Lecture 2 Flashcards
(26 cards)
Pharmacy
The science of preparing, compounding, and dispensing substances for
medicinal use.
Symptom
Effect reported by the patient
Sign
Effect observed by the clinician
Palliative
Drug used to relieve symptoms
Therapeutic
Drug used to cure disease
Prophylactic
Drug used to prevent disease
Toxicity
Any adverse effect of a xenobiotic on a biological system
Xenobiotic
A molecule that is foreign to the organism. From the Greek xeno (ξένο)
for “foreign” and bios (βίος) for “life”.
Hazard
The likelihood that a xenobiotic will cause toxicity at a specific dose or
exposure level.
Risk
A quantitative measure of hazard
Safety
The reciprocal of hazard; the likelihood that toxicity will not occur.
Dose Formula
μg/kg
Dose Rate Formula
μg/kg-day
IND Application Process Definition
IND (Investigational New Drug) is a new drug that is proposed to
be used in a clinical trial.
What does the IND contain?
– Data on chemistry, manufacturing, and control.

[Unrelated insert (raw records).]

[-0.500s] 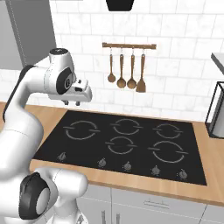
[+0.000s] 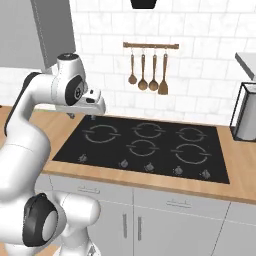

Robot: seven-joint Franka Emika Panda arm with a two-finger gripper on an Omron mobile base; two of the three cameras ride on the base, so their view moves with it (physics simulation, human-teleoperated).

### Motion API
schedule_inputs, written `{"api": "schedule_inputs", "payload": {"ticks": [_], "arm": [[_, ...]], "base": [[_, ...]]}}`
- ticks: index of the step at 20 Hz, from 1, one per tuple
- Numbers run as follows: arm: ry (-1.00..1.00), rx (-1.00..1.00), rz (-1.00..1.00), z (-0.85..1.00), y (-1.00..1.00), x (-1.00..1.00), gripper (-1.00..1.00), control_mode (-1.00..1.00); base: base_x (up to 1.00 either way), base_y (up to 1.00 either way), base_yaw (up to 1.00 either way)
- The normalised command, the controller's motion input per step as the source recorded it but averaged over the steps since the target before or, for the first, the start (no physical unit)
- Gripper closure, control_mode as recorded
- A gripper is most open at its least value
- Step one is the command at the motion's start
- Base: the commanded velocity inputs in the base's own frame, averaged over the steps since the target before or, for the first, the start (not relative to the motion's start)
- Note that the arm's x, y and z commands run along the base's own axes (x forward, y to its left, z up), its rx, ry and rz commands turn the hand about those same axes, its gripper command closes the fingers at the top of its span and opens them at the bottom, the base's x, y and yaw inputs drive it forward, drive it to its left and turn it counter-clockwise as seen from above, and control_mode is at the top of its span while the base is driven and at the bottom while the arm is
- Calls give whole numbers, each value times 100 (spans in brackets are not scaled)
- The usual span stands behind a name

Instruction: Take a straw from the drawer in front and place it inside the glass cup on the dining counter.

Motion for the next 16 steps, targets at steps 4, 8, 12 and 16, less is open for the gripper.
{"api": "schedule_inputs", "payload": {"ticks": [4,8,12,16], "arm": [[0,0,0,0,0,0,-100,100],[0,0,0,0,0,0,-100,100],[0,0,0,0,0,0,-100,100],[0,0,0,0,0,0,-100,100]], "base": [[-44,-45,13],[0,-85,46],[3,-80,60],[1,-73,62]]}}
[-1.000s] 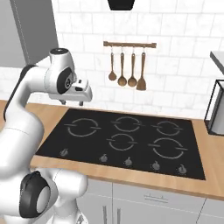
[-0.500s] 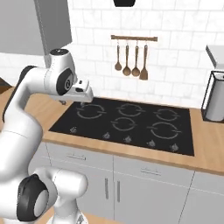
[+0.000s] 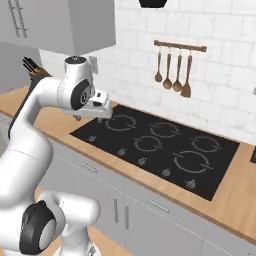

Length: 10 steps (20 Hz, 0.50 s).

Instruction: Take a straw from the drawer in front and place it inside the glass cup on the dining counter.

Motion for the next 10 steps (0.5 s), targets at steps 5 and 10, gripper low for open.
{"api": "schedule_inputs", "payload": {"ticks": [5,10], "arm": [[0,0,0,0,0,0,-100,100],[0,0,0,0,0,0,-100,100]], "base": [[6,-76,60],[0,-78,58]]}}
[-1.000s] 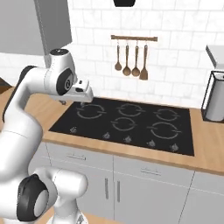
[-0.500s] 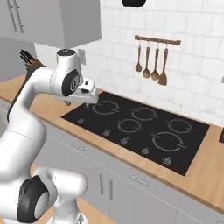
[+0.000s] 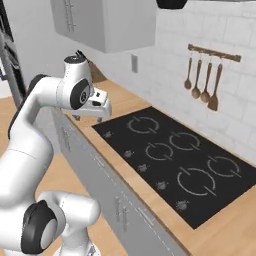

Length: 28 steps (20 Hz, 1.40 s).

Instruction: Take a straw from the drawer in front and place it inside the glass cup on the dining counter.

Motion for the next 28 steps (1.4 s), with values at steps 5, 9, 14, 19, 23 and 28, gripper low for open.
{"api": "schedule_inputs", "payload": {"ticks": [5,9,14,19,23,28], "arm": [[0,0,0,0,0,0,-100,100],[0,0,0,0,0,0,-100,100],[0,0,11,0,-8,-3,-100,-100],[0,-14,5,-4,39,-24,-100,-100],[0,-38,0,-25,100,-1,-100,-100],[0,-44,-7,-45,83,0,-100,-100]], "base": [[0,-60,52],[0,-57,47],[0,-31,25],[0,0,0],[0,0,0],[0,0,0]]}}
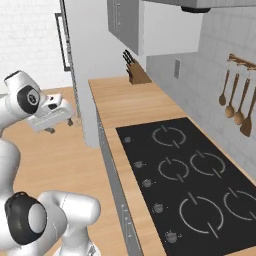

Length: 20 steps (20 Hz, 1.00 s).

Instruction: Take a straw from the drawer in front and place it inside the glass cup on the dining counter.

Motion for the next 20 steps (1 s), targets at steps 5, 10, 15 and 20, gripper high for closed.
{"api": "schedule_inputs", "payload": {"ticks": [5,10,15,20], "arm": [[-2,-48,-14,-66,31,1,-100,-100],[0,-43,-16,-77,-4,1,-100,-100],[0,-34,-17,-77,-12,8,-100,-100],[-1,-31,-13,-68,-14,22,-100,-100]], "base": [[0,0,0],[0,0,0],[0,0,0],[0,0,0]]}}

– Pre-clinical safety information.
– Description of proposed first human trial. (Mainly used to decide what dose would be used).
Blind Trial
– Patient doesn’t know if getting drug or “placebo”.
Double Blind Trial
– Patient, doctor, and investigator don’t know if patient is getting
drug or placebo.
Phase 1 Trials
- “First-in-human” study.
- Usually 20-50 healthy volunteers.
- Several months in length.
Phase 1 Trials Objectives
– Focus on toxicity (tolerated dose range).
– Determine metabolic and excretory pathways.
– Assess variability between individuals; effect of route of
exposure; bioavailability.
Phase 2 Trials
“Proof-of-concept” phase.
* Usually 150-350 people with disease.
* Several months to two years in length.
* Often includes patients for whom other treatments have
failed.
Phase 2 Trials Objectives
– Focus on efficacy. (will it work?)
– Perform pharmacokinetic studies in diseased people.
– Identify nature and severity of side effects.
– Dose Range: not everyone gets the same dose.
Phase 3 Trials
- Several hundred to several thousand patients with disease.
- Often multicenter, replicated; length up to 1 – 4 years.
- Most expensive component of drug development.
Phase 3 Trials Objectives
– Focus on safety, dosage, efficacy.
– Identify interactions between drugs in the larger population.
– Supports NDA.
NDA
New Drug Application (NDA)
NDA is an application for marketing the drug.
* NDAs are submitted for:
– New molecular entities.
– New formulation of previously approved drug.
– New combination of two or more drugs.
– New indication (claim) for already marketed drug.